• Problem to work on:
What is needed is an exact transcription of every record, minus the pictures.

• Dataset records:
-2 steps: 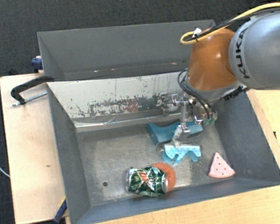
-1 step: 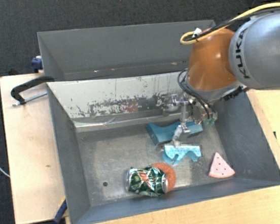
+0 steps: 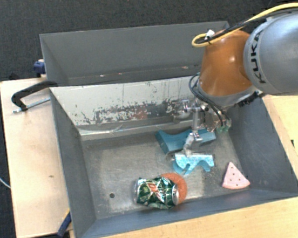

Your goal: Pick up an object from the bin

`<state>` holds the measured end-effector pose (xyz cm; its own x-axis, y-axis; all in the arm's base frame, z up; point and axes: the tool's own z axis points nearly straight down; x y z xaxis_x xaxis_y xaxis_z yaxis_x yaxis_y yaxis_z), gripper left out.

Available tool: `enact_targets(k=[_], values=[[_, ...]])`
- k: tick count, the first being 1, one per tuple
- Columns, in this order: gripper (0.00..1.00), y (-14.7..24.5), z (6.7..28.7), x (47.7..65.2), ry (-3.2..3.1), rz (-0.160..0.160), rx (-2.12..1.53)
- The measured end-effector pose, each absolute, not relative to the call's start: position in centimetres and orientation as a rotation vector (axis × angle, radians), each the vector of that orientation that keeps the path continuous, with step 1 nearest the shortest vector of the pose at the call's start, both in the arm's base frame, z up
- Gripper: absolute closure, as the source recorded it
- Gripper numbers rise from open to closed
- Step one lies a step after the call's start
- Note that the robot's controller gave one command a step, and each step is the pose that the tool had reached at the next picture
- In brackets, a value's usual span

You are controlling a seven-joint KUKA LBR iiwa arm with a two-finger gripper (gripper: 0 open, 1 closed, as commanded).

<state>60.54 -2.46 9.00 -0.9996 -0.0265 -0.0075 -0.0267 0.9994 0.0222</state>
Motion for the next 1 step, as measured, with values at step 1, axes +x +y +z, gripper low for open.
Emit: enact_targets(k=[1], values=[[1.00, -2.46, 9.00, 60.55, 3.134, 0.035, -0.042]])
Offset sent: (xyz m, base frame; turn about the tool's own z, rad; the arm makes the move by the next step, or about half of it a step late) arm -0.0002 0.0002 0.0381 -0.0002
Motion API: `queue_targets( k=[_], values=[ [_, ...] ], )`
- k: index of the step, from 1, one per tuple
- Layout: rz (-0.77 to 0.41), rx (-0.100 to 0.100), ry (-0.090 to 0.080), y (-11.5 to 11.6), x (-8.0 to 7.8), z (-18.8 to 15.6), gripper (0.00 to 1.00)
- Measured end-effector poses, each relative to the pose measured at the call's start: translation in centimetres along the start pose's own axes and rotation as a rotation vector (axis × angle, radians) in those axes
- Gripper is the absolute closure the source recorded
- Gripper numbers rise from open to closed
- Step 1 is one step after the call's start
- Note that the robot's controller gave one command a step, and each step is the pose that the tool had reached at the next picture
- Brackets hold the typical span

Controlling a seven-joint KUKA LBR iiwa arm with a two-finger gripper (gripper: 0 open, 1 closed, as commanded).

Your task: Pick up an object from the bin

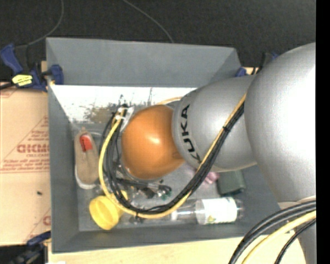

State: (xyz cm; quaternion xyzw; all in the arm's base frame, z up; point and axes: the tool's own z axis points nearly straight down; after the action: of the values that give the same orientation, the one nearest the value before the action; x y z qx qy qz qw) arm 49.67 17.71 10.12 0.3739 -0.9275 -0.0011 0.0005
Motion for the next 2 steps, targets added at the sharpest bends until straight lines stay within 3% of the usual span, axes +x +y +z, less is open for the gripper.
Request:
queue_targets(
  k=[1, 2],
  values=[
    [-0.142, 0.003, -0.001, -0.8, -0.2, 3.1, 0.0],
    [-0.241, 0.004, -0.006, 0.6, -0.8, 2.9, 1.0]
  ],
)
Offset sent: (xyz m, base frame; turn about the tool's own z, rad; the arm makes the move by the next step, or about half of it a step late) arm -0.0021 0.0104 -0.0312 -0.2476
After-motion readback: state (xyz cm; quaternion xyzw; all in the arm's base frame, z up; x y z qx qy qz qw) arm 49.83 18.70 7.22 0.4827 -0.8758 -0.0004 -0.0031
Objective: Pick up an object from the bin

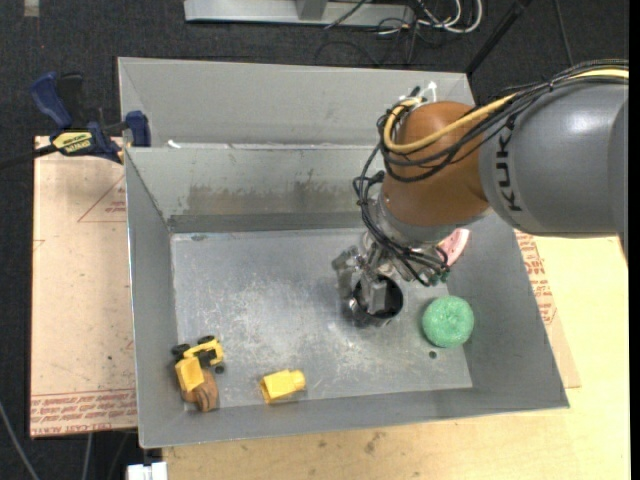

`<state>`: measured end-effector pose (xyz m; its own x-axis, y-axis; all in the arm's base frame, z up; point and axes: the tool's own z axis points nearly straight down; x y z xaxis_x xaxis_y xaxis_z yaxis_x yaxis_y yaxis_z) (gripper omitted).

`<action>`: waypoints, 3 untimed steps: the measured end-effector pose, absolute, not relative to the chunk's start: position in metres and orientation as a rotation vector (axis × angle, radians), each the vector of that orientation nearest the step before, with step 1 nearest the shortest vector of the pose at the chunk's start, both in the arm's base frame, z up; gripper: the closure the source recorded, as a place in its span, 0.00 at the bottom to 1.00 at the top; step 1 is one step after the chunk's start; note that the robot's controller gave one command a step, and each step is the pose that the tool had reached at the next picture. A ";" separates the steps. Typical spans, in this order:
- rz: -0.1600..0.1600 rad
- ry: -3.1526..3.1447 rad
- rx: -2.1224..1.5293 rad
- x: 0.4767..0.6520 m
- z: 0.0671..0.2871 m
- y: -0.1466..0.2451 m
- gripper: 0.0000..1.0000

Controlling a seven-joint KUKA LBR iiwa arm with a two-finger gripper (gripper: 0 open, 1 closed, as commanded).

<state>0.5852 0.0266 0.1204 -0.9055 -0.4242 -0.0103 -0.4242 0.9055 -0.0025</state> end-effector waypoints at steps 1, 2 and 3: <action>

• Result of this task:
-2 steps: 
-1 step: 
+0 steps: 

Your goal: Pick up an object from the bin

`<state>` holds the measured end-effector pose (xyz cm; its own x-axis, y-axis; all in the arm's base frame, z up; point and axes: the tool's own z axis points nearly straight down; x y z xaxis_x xaxis_y xaxis_z yaxis_x yaxis_y yaxis_z), gripper left out.

Available tool: `enact_targets(k=[_], values=[[_, ...]])`
- k: tick count, the first being 1, one per tuple
- Columns, in this order: gripper (0.00..1.00), y (-14.7..24.5), z (6.7..28.7), x (47.7..65.2), ry (-3.2..3.1), rz (-0.160..0.160), rx (-2.12..1.53)
- The measured end-effector pose, each absolute, not relative to the call's start: position in centimetres and orientation as a rotation vector (axis × angle, radians), each the vector of that orientation that keeps the path continuous, with step 1 nearest the shortest vector of the pose at the call's start, both in the arm's base frame, z up
- Gripper: absolute closure, as the source recorded it
- Gripper numbers rise from open to closed
- Step one lies a step after the call's start
- Note that the robot's controller gave one command a step, and each step is the pose that the tool had reached at the next picture
- In brackets, a value's usual span

You are controlling a seven-joint KUKA LBR iiwa arm with a two-finger gripper (gripper: 0 open, 1 closed, as commanded).

<state>60.54 -2.46 9.00 -0.9996 -0.0265 -0.0075 -0.0267 0.9994 0.0222</state>
Motion for the next 1 step, as measured, with values at step 1, axes +x +y +z, gripper low for open.
Emit: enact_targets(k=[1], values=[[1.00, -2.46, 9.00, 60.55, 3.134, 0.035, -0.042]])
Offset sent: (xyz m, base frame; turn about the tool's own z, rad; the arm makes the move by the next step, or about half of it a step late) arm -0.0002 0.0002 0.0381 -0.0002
Motion API: `queue_targets( k=[_], values=[ [_, ...] ], )`
- k: index of the step, from 1, one per tuple
- Layout: rz (-0.77 to 0.41), rx (-0.100 to 0.100), ry (-0.090 to 0.080), y (-11.5 to 11.6), x (-8.0 to 7.8), z (-18.8 to 15.6), gripper (0.00 to 1.00)
- Measured end-effector poses, each relative to the pose measured at the call's start: translation in centimetres along the start pose's own axes and rotation as a rotation vector (axis × angle, radians) in those axes
- Gripper is the absolute closure the source recorded
- Gripper numbers rise from open to closed
- Step 1 is one step after the call's start
- Note that the robot's controller gave one command a step, and each step is the pose that the tool had reached at the next picture
- Brackets hold the typical span

Controlling a seven-joint KUKA LBR iiwa arm with a two-finger gripper (gripper: 0 open, 1 closed, as commanded).

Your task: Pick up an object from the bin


State: (xyz cm; quaternion xyzw; all in the arm's base frame, z up; point and axes: the tool's own z axis points nearly straight down; after the action: of the values that give the same orientation, the one nearest the value before the action; x y z qx qy qz qw) arm 49.67 17.71 10.12 0.3739 -0.9275 -0.0011 0.0005
Motion for the next 2 steps, targets added at the sharpest bends until straight lines stay within 3% of the usual span, axes +x +y +z, less is open for the gripper.
Request:
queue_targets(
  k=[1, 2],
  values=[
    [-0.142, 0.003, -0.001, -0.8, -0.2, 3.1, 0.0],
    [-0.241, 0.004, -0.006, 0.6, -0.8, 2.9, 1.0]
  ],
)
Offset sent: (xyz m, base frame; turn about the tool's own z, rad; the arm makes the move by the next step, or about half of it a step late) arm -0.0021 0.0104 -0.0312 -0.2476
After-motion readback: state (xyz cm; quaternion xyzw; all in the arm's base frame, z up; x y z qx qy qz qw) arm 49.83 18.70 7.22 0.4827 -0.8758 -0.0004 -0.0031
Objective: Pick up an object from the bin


`<state>`: measured end-effector pose (xyz m; its own x-axis, y-axis; all in the arm's base frame, z up; point and axes: the tool's own z axis points nearly straight down; x y z xaxis_x xaxis_y xaxis_z yaxis_x yaxis_y yaxis_z) (gripper omitted).

`<action>`: waypoints, 3 untimed steps: the measured end-effector pose, absolute, not relative to the chunk's start: position in metres and orientation as a rotation vector (axis × angle, radians), each the vector of that orientation nearest the step before, with step 1 nearest the shortest vector of the pose at the chunk's start, both in the arm's base frame, z up; gripper: the closure the source recorded, as a place in its span, 0.00 at the bottom to 1.00 at the top; step 1 is one step after the chunk's start; note that the robot's controller gave one command a step, and each step is the pose that the tool had reached at the next picture. A ";" separates the steps. Typical spans, in this order:
- rz: -0.1600..0.1600 rad
- ry: -3.1526..3.1447 rad
- rx: -2.1224..1.5293 rad
- x: 0.4767..0.6520 m
- z: 0.0671..0.2871 m
- y: -0.1466..0.2451 m
- gripper: 0.0000..1.0000

Controlling a seven-joint KUKA LBR iiwa arm with a two-finger gripper (gripper: 0 open, 1 closed, as commanded).

<state>0.5852 0.0266 0.1204 -0.9055 -0.4242 -0.0103 -0.4242 0.9055 -0.0025</state> end-effector waypoints at steps 1, 2 and 3: <action>

This exercise is now finished.